The NIC computation results in
Figure 14 show a bigger injury probability when the acceleration and the speed of the vertebra are large at the beginning of the impact response, as in
Figure 10 and
Figure 11. The summarized results of the five tests in
Table 7 show a bigger probability of injury in the second vertebra since vertebra 2 experiences larger angular displacement and accelerations than vertebra 1. Nevertheless, the energy applied to the prototype is not enough to reach the 15
which is the proposed injury threshold of the NIC reported in [
42].
The computed values of Nij summarized in
Table 8 show the results of the injury index with a small deviation among tests. However, the force and torque values are far from the critical injury values mentioned in
Table 4 [
36]. The variation in forces and torque among the five tests is limited, probably due to the stiffness of the springs and the impact energy.
The maximum value of the NIC is obtained just moments after the impact, when there is a large acceleration in the vertebrae. Because of this, the calculated NIC is always larger in vertebra 2 than in vertebra 1 since it is vertebra 2 that experiences more acceleration after the impact of the pendulum. The maximum value of Nij is computed when both vertebrae have a large angular displacement, corresponding to the situation in which the forces acting on the springs sensed by force sensors are large. The reported results show that the response of the designed vertebral unit to an impact to the head can replicate the behavior of a human neck well. Furthermore, the results of the test show the ability of the model to acquire data that are useful for calculating injury criteria by considering each individual vertebra. The springs’ arrangement is able to replicate the muscle structure and flexibility of the vertebral unit. However, further analysis of the relationship of spring stiffness to neck response and a damping system should be implemented in the future to replicate the soft tissue behavior of the neck.
4. Discussion
The results of the experiments demonstrate the prototype’s ability to respond to external disturbances, simulating the neck’s reactive behavior against impacts well. The data acquisition system is aimed at monitoring the acceleration and force responses in the model, which are necessary to evaluate the probability of neck injury. The location of the force sensors on the vertebra unit provides an interesting perspective of the kinematic behavior and the distribution of loads on the cervical spine. Together with the implementation of IMU sensors on each vertebra, it is possible to relate the linear acceleration and the angular displacement of each vertebra to the forces acting on the intervertebral disc. The proposed two-vertebra unit with sensors gives more information than the existing solutions that were developed mainly for the evaluation of the injury risk indices. In fact, the two-vertebra unit is also intended to simulate and understand the effect of an impact of on a vertebra before considering the full cervical spine.

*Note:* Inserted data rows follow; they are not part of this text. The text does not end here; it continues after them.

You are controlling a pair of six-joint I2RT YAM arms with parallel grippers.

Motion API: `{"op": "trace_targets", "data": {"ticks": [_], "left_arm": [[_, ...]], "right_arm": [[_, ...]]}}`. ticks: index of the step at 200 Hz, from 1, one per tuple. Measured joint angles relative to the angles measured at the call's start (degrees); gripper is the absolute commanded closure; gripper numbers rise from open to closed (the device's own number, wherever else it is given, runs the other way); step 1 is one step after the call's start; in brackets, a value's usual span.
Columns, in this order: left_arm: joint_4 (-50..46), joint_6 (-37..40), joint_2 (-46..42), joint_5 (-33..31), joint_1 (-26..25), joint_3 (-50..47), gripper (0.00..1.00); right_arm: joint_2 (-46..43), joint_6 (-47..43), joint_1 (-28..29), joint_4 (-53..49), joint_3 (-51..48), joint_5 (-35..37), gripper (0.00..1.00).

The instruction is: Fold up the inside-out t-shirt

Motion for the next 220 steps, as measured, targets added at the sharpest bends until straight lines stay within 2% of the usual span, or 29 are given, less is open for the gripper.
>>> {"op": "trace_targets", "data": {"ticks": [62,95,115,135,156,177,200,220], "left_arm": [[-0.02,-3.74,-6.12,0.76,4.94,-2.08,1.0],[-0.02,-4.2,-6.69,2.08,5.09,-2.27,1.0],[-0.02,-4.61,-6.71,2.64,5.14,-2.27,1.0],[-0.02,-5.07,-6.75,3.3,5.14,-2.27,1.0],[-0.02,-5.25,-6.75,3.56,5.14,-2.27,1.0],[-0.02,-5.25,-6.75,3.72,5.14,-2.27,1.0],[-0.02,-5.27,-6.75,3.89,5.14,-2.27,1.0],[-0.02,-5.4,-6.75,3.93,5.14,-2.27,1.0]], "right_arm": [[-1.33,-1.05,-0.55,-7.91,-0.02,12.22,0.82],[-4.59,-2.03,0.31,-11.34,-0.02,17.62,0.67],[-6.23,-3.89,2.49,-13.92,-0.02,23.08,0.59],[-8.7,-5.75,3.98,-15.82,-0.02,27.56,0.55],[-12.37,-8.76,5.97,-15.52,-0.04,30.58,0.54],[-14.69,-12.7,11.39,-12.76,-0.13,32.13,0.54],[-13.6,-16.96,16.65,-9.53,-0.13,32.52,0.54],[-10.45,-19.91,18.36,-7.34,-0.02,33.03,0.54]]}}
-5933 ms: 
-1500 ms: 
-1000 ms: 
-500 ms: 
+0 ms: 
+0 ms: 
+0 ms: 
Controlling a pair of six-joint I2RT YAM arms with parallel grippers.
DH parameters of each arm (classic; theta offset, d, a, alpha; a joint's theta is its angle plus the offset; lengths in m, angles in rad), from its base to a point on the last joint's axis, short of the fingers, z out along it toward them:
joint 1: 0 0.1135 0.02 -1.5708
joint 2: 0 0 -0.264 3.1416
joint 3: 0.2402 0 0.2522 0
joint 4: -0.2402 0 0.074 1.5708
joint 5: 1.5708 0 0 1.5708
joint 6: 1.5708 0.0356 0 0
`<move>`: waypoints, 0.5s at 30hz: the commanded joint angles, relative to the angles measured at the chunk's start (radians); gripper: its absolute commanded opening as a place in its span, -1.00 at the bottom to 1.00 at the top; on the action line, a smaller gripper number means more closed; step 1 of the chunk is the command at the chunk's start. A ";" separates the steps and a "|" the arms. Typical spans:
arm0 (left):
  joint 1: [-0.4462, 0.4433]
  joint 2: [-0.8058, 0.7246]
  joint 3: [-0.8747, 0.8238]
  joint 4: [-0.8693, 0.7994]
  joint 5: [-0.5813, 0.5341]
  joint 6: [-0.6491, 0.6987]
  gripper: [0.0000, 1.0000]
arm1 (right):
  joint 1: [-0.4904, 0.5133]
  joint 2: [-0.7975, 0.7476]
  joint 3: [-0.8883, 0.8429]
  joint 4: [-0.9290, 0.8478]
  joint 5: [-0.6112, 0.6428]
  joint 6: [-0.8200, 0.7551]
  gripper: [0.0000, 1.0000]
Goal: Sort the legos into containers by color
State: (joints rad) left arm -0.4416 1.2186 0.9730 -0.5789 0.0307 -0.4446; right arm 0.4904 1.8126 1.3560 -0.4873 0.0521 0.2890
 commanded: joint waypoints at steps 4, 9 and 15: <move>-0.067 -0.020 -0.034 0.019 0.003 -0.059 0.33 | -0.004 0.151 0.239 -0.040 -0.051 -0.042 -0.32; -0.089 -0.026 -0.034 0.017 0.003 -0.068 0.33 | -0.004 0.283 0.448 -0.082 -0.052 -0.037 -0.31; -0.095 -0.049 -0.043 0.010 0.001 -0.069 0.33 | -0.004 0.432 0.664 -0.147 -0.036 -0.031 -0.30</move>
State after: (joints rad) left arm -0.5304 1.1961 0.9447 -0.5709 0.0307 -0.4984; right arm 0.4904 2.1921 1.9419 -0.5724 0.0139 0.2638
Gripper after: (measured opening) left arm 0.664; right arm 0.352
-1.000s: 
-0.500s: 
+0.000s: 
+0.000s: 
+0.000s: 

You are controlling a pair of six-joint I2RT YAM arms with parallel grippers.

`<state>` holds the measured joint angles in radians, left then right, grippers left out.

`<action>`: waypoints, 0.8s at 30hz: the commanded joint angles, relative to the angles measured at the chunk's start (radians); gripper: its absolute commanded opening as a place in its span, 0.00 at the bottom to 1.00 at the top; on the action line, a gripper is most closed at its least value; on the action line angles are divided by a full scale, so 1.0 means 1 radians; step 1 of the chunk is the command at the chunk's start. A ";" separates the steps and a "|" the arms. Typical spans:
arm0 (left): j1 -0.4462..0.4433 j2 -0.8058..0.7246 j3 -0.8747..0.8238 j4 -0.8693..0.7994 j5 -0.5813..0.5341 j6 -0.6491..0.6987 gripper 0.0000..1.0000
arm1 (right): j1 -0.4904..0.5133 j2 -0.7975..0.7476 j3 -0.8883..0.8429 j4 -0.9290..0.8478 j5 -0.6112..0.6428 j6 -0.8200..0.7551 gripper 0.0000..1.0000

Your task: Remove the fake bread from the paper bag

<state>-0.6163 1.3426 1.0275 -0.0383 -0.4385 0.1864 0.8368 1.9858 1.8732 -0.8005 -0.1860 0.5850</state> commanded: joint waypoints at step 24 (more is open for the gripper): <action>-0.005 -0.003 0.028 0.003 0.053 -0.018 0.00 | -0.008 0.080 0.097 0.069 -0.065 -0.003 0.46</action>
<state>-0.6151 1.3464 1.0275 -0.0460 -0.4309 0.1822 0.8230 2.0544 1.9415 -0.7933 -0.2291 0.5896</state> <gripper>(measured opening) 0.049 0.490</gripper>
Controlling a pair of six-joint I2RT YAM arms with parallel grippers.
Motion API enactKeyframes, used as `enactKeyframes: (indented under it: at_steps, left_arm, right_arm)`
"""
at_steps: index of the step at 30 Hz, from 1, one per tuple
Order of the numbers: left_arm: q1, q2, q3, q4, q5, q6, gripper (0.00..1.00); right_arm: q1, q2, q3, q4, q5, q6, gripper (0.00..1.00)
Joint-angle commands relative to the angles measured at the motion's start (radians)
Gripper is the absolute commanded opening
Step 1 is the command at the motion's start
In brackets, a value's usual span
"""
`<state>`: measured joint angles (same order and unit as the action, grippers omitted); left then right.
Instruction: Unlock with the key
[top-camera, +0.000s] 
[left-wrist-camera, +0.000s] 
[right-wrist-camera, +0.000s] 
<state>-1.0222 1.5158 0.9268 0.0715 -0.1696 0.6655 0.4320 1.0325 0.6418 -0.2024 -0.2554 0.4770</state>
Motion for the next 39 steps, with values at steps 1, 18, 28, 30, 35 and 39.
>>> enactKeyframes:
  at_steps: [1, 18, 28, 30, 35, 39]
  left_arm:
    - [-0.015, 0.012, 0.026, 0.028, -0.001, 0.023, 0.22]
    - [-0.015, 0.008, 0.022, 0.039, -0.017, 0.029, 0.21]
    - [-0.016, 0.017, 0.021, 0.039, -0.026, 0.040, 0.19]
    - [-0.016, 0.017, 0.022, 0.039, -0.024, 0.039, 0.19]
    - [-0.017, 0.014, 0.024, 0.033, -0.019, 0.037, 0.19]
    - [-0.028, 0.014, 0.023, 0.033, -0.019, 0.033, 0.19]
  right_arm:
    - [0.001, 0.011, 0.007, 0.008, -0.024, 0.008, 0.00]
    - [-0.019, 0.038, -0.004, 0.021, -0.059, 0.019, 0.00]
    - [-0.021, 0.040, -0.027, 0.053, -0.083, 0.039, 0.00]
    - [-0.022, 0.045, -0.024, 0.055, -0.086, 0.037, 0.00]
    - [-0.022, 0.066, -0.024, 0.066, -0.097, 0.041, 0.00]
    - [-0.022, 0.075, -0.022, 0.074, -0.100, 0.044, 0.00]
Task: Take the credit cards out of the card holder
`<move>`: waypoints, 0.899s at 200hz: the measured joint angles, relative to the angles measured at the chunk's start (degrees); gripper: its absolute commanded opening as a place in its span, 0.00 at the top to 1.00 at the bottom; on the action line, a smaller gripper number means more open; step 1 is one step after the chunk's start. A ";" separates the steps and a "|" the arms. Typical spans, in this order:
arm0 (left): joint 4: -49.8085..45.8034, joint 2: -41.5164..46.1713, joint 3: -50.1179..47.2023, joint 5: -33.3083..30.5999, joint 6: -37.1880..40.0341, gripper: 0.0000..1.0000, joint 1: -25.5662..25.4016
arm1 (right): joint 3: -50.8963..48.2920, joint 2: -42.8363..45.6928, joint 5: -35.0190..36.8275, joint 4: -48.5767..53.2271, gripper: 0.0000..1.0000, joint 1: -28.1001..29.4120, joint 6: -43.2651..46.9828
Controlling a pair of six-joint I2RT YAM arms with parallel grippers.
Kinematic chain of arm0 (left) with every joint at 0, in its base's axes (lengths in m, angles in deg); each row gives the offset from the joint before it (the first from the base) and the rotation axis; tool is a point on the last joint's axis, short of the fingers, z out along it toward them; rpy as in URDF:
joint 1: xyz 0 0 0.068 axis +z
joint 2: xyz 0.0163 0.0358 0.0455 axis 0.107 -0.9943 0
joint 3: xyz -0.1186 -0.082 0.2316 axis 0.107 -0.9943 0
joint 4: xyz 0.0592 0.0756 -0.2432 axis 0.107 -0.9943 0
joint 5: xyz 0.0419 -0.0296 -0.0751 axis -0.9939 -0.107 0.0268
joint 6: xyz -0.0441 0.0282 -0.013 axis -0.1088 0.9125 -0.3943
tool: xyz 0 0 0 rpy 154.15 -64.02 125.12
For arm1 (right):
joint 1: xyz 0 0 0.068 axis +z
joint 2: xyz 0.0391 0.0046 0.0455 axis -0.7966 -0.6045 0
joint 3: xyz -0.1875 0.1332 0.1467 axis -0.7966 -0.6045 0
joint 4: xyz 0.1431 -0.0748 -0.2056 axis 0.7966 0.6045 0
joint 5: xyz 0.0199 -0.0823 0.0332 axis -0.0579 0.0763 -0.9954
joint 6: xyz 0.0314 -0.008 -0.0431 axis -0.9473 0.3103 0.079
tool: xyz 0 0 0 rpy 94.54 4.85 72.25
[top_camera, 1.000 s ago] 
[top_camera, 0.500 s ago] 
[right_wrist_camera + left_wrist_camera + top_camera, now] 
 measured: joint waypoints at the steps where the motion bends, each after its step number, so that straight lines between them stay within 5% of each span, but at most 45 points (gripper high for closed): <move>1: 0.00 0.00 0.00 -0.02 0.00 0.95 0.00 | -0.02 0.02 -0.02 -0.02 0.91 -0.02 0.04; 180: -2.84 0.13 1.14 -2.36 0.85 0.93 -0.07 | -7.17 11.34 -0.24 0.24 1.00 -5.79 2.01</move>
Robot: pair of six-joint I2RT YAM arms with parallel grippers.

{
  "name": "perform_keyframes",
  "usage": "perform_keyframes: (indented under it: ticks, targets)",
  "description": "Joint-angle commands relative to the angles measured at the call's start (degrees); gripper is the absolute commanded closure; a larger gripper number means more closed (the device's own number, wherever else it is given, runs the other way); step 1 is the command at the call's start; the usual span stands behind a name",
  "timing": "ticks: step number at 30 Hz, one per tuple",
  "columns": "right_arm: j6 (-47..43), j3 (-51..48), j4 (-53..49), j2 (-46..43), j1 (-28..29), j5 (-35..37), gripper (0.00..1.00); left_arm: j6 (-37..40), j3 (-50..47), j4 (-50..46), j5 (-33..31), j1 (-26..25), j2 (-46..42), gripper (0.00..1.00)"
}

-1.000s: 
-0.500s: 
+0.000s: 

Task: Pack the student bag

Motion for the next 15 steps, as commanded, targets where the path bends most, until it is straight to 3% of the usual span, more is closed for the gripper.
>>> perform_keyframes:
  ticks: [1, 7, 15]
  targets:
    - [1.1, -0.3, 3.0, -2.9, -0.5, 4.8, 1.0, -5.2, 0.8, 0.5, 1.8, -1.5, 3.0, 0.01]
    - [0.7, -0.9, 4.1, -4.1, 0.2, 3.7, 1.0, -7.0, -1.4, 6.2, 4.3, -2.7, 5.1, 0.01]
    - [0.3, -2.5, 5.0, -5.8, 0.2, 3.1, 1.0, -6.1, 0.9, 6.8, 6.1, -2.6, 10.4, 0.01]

On the other hand, the use of a pendulum for laboratory tests limits the scope of the experimental investigation in simulating impacts, mainly from car accidents. The direct blow to the head used gives results that cannot permit a proper comparison of the results from studies considering vehicular impact conditions, but it does allow the evaluation of the flexibility of the neck dummy and its response to a disturbance from impacts. For this reason, the further development of laboratory tests is planned to simulate the conditions of vehicular impacts. In addition, the prototype design should be revised and expanded to a full neck with seven cervical vertebrae.